Saved entries —
[Start of Attachment]

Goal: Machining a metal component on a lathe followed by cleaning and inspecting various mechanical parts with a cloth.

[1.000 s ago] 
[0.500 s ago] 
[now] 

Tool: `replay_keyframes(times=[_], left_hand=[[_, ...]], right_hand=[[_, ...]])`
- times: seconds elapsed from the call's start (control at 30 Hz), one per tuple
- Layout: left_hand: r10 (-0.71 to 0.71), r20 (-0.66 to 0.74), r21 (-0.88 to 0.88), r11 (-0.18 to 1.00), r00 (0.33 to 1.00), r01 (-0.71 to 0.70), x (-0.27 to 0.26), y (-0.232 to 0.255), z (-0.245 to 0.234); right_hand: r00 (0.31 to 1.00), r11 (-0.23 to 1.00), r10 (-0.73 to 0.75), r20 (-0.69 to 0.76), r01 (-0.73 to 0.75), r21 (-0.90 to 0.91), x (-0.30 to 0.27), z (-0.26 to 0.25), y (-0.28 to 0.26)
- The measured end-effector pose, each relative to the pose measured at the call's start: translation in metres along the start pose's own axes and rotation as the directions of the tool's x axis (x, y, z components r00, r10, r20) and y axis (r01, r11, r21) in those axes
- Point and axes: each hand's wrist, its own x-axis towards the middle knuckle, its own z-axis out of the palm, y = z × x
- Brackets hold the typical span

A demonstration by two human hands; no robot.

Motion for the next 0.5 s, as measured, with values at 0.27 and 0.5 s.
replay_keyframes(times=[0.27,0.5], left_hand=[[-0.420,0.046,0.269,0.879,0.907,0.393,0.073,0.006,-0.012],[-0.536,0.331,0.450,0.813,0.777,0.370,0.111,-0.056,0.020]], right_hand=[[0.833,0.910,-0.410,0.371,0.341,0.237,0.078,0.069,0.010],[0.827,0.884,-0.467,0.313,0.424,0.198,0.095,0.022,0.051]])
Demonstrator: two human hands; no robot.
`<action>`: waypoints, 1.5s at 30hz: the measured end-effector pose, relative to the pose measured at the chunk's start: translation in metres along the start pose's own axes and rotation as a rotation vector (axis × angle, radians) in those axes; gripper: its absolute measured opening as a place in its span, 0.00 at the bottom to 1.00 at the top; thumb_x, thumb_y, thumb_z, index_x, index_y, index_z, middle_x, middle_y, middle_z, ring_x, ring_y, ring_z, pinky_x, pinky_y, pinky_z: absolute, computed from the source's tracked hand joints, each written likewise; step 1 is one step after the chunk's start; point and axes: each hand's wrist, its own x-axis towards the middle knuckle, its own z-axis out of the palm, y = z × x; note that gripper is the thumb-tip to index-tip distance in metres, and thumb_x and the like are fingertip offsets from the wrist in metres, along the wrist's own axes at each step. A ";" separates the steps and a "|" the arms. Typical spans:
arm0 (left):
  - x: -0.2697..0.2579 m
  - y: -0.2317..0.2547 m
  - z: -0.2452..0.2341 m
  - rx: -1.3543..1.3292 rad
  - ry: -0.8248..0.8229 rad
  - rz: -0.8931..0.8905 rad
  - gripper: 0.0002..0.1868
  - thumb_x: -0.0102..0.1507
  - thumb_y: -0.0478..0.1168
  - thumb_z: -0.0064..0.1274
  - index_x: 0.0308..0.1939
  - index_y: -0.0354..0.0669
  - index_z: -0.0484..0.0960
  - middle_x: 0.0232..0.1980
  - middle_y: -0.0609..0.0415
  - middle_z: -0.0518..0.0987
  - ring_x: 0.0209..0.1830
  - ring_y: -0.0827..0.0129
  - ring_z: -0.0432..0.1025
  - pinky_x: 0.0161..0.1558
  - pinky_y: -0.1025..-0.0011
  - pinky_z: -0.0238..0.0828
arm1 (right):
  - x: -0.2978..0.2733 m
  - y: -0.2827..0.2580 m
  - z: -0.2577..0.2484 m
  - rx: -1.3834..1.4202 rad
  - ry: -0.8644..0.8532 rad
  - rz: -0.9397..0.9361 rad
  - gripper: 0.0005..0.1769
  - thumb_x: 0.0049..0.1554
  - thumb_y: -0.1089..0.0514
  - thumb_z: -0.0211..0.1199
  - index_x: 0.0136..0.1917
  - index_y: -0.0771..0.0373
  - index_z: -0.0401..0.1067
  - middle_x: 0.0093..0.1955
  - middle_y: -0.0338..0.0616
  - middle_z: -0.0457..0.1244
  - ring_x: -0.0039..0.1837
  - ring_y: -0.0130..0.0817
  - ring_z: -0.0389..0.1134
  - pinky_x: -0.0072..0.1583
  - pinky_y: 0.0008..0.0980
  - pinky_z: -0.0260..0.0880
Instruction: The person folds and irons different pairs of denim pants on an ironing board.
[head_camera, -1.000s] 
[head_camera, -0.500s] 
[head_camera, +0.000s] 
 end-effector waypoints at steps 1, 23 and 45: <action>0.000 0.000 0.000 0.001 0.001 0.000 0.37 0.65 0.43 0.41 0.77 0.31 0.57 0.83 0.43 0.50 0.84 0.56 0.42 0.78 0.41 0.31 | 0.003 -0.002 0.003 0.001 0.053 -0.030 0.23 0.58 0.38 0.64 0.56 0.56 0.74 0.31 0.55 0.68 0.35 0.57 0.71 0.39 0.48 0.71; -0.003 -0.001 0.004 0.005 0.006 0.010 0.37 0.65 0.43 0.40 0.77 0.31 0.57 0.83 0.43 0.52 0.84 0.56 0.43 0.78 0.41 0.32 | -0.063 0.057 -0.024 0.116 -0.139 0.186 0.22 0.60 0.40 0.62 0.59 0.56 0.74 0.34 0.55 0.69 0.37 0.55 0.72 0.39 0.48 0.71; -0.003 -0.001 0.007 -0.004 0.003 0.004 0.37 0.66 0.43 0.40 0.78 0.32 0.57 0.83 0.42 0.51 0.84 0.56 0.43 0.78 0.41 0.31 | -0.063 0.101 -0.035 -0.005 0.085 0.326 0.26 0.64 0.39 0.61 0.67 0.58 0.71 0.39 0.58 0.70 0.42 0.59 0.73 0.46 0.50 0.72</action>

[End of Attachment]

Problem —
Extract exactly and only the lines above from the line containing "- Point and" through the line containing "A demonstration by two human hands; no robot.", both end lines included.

Exercise response —
- Point and axes: each hand's wrist, its own x-axis towards the middle knuckle, its own z-axis out of the palm, y = z × x
- Brackets hold the typical span

A demonstration by two human hands; no robot.

This response is complete, and nothing else is pending.